Federer canalizó el dolor a un regreso a la cima después de que todo el mundo había pensado que había pasado su momento. Lo hizo no solo una, sino dos veces, la segunda cuando tenía 36 años y ganó su último título de Grand Slam, el tercero después de su trigésimo quinto cumpleaños: un concepto absurdo en aquel entonces, pero que ahora Federer, Nadal y Djokovic han hecho que parezca casi normal.
La gracia también disfrazó una crueldad homicida que podía torturar a sus oponentes. Nick Kyrgios, la temperamental estrella australiana, ha declarado que Federer es el único jugador que lo ha hecho sentir como si de verdad no supiera qué estaba haciendo en una cancha de tenis.
Y a pesar de todo, en cuanto los partidos de Federer terminaban, toda esa astucia se disipaba cuando el asesino se volvía a transformar en un estadista: todo era risas y gratitud hacia sus oponentes, patrocinadores, aficionados, al personal de los torneos, incluso los periodistas.

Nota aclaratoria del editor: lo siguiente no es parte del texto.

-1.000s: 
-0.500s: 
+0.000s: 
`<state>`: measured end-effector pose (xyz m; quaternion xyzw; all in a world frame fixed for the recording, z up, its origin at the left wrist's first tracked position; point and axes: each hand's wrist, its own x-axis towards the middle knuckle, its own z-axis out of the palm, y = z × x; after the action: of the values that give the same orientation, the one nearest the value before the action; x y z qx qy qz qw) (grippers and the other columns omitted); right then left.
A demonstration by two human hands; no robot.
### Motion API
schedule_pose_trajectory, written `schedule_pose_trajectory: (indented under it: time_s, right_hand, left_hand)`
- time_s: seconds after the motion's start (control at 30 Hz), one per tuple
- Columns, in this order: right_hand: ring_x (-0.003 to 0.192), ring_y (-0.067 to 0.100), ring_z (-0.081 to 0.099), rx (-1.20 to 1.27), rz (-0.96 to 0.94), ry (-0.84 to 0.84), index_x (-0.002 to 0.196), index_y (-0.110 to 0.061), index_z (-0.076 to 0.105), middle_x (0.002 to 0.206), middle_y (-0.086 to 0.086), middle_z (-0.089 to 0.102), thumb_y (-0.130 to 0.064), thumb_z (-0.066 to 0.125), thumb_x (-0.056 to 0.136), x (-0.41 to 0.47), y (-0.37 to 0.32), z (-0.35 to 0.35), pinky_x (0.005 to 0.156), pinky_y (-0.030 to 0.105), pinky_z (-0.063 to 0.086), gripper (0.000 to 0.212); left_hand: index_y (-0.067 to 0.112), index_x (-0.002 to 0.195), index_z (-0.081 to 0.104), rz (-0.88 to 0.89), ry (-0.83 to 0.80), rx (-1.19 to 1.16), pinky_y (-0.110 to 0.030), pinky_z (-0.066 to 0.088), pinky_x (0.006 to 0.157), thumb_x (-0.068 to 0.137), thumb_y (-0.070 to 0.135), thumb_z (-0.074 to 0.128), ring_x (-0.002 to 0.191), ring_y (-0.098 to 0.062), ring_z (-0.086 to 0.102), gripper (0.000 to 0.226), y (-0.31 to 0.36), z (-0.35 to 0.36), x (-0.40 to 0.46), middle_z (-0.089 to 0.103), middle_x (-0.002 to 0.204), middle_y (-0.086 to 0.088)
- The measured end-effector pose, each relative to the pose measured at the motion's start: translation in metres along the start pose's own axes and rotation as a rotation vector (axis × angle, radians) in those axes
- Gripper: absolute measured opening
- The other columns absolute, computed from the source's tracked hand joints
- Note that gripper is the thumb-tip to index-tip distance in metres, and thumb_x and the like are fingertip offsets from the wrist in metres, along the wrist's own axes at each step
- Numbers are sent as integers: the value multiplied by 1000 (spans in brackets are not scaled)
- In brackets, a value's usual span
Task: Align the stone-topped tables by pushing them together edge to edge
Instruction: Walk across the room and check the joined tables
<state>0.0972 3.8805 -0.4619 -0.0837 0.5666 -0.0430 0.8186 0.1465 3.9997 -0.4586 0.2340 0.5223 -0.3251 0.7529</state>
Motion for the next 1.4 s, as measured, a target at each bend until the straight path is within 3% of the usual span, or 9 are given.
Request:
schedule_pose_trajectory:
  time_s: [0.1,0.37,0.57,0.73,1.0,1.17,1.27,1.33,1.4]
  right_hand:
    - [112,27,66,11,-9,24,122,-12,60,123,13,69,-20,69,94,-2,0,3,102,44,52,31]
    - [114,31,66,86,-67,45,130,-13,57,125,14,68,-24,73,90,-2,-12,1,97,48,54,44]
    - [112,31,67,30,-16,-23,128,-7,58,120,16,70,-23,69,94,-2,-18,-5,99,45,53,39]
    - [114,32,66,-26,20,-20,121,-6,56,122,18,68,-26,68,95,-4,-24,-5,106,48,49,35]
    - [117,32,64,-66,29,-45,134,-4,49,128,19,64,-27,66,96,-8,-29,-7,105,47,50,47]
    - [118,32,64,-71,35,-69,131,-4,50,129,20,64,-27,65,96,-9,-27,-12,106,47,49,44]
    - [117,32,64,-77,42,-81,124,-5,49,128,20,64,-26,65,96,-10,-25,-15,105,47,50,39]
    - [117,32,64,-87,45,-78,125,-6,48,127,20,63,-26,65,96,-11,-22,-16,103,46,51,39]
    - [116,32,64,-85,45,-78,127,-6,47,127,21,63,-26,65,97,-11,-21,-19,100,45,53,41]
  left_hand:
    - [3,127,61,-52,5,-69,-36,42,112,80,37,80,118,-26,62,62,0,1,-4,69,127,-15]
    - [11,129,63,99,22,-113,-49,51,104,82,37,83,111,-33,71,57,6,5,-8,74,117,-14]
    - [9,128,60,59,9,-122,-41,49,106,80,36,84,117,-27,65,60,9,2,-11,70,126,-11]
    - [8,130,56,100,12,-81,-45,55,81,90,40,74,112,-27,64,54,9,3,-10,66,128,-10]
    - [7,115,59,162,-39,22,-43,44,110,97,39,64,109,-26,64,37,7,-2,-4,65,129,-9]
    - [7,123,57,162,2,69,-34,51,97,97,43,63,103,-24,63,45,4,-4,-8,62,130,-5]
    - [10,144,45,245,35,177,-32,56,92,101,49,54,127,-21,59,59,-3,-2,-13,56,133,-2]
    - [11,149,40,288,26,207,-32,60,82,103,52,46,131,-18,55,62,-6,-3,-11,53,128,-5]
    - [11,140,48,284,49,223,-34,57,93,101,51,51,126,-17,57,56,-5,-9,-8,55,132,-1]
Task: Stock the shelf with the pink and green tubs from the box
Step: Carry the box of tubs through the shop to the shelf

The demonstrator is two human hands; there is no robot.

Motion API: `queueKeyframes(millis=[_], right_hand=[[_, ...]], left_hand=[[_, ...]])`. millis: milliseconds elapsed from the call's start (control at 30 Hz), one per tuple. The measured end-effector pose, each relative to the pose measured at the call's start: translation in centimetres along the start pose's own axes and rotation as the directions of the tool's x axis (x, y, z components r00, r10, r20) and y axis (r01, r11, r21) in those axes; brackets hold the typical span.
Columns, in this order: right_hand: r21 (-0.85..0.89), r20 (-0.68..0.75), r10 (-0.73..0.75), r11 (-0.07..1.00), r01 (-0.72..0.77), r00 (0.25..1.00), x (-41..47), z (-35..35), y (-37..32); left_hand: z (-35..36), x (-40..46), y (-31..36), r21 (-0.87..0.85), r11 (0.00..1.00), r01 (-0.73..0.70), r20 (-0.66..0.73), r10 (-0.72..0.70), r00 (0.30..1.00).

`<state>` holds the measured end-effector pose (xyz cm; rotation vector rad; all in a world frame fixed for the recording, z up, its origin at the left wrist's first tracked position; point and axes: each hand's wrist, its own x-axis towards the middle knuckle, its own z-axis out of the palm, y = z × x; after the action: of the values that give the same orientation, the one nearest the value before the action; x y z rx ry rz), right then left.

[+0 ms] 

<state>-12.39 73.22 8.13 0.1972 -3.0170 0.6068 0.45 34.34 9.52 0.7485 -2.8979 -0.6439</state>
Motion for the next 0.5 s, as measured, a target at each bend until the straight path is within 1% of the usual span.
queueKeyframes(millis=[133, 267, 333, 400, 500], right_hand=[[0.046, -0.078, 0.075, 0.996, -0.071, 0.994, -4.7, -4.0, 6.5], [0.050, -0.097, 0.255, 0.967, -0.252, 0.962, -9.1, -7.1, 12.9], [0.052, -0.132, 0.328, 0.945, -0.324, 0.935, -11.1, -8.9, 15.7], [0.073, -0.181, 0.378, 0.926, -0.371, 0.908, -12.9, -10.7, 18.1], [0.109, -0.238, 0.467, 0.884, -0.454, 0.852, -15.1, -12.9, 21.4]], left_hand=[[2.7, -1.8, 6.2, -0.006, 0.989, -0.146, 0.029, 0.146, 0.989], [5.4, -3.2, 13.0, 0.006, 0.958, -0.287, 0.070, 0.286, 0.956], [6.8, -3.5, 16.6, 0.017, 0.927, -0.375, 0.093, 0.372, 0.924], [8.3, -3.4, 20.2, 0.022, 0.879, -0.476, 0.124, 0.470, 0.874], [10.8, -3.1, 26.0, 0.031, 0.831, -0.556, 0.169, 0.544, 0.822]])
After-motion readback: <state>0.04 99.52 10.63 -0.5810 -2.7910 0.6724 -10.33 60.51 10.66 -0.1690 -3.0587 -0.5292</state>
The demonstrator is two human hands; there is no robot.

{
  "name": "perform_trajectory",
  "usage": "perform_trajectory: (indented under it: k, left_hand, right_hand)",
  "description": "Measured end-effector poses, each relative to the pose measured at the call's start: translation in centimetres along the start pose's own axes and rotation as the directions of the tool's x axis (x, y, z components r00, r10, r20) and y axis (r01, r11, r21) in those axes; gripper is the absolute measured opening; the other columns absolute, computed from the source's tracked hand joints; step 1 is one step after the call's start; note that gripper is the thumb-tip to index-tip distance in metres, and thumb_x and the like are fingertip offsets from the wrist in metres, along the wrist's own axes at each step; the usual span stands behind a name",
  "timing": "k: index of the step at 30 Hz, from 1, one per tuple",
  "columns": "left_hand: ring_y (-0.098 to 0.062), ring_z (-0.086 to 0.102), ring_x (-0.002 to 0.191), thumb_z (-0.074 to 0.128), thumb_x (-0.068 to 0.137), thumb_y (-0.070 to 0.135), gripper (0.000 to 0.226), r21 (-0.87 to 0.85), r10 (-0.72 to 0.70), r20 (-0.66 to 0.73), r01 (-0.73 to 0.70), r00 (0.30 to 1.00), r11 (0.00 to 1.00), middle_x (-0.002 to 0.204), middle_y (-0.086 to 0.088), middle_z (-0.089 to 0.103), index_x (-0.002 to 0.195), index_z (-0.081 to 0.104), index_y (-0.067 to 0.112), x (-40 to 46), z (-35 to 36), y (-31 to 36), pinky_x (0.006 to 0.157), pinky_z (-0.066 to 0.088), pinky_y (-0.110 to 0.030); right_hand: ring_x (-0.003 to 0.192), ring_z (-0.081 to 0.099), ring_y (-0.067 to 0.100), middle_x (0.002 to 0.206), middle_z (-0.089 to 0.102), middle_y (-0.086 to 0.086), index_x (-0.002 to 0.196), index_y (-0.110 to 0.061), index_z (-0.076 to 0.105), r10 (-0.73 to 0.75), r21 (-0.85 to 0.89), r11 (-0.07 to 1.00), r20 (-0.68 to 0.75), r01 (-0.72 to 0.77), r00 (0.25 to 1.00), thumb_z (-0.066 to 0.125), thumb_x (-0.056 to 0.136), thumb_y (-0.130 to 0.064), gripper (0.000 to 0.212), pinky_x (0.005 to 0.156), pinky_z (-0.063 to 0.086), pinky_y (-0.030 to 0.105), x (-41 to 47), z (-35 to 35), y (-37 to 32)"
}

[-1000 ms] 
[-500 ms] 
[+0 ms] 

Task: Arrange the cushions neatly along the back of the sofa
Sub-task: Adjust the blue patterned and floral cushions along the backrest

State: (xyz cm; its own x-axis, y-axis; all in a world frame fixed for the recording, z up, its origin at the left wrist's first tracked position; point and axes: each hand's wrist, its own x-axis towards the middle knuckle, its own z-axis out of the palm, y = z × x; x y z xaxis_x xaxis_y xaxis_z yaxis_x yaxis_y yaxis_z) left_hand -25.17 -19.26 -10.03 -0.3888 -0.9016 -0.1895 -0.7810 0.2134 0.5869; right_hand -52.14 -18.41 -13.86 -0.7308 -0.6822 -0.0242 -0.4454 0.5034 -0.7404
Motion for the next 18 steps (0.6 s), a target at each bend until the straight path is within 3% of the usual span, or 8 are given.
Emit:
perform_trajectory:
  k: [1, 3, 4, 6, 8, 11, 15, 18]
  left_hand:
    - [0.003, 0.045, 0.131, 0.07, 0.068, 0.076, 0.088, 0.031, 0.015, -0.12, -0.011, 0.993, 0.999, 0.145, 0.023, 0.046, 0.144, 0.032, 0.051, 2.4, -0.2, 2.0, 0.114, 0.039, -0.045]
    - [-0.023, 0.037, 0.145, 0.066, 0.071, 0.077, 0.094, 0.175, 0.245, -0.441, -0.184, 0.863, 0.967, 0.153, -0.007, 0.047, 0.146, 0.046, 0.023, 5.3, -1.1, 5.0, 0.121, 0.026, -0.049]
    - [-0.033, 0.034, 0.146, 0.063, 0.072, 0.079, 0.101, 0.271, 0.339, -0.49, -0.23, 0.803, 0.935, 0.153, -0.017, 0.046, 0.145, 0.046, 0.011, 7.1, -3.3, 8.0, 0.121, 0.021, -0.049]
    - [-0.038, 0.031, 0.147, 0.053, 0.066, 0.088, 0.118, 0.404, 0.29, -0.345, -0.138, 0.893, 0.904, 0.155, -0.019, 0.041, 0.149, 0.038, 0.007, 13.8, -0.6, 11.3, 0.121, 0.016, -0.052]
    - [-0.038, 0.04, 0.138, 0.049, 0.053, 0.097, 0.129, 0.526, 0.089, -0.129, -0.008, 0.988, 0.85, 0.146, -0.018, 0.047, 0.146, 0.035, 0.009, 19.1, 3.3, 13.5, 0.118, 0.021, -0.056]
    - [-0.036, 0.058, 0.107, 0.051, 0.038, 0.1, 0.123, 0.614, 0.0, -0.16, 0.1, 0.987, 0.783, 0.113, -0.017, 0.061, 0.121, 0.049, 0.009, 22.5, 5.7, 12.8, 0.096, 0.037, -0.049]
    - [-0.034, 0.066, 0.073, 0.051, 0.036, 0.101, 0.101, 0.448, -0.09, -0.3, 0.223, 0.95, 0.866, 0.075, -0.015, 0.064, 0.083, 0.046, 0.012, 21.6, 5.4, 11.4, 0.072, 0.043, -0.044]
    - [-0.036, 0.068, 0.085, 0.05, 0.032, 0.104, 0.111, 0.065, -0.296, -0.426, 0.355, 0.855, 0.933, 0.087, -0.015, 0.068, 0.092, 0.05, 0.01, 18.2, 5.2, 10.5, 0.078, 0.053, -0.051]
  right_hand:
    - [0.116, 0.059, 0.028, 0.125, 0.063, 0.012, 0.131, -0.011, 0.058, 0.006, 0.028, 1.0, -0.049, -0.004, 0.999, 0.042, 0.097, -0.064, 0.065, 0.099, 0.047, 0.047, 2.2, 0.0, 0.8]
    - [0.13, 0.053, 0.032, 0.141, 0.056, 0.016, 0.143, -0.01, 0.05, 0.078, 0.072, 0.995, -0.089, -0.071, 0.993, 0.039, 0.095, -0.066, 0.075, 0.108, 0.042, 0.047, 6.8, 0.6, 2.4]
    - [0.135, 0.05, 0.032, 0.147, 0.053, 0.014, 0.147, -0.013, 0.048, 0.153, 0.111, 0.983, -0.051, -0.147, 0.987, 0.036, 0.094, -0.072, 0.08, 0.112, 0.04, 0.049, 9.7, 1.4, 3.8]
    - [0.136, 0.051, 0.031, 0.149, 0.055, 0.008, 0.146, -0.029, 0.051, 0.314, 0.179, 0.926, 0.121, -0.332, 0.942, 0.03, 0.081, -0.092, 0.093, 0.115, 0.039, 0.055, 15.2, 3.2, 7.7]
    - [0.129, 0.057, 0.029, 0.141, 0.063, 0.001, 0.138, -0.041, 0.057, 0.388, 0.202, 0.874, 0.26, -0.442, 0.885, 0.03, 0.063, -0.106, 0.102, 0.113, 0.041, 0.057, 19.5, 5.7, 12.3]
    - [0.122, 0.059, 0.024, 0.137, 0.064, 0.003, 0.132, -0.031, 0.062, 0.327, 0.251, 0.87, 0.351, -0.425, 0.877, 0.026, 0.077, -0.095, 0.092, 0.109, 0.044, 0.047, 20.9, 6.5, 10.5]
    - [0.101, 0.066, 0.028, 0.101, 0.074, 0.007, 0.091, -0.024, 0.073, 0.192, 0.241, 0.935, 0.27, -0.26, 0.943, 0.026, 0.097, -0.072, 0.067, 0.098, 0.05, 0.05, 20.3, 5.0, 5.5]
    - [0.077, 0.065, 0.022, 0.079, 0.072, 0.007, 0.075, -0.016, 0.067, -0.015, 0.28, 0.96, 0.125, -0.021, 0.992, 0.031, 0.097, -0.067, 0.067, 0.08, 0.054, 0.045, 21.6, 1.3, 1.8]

“No creo que alguna vez haya tenido un mal día en su vida”, dijo John McEnroe el mes pasado, maravillado ante la naturalidad con la que Federer manejaba las exigencias de ser una celebridad que casi lo habían destrozado a él en los años ochenta.
El año pasado, a Paul Annacone, una de las pocas personas que entrenó a Federer, le preguntaron por qué pensaba que Federer estaba intentando regresar de una cirugía de rodilla a los 39 años después de un largo descanso que había coincidido con el inicio de la pandemia. Annacone respondió que a Federer simplemente le encantaba el tenis —la competencia, los viajes, los aficionados, todo— y que eso permitía que su personalidad fluyera.
“Su legado es la gracia”, opinó Mary Carillo, extenista y actual comentarista. “La gracia en su estilo de juego. La gracia bajo presión. La gracia con los niños. La gracia con los reyes, con las reinas. La gracia cuando se movía, cuando se sentaba quieto, cuando ganaba, cuando perdía. En francés, alemán, inglés. En afrikáans. Simplemente era así porque lo llevaba dentro de sí”.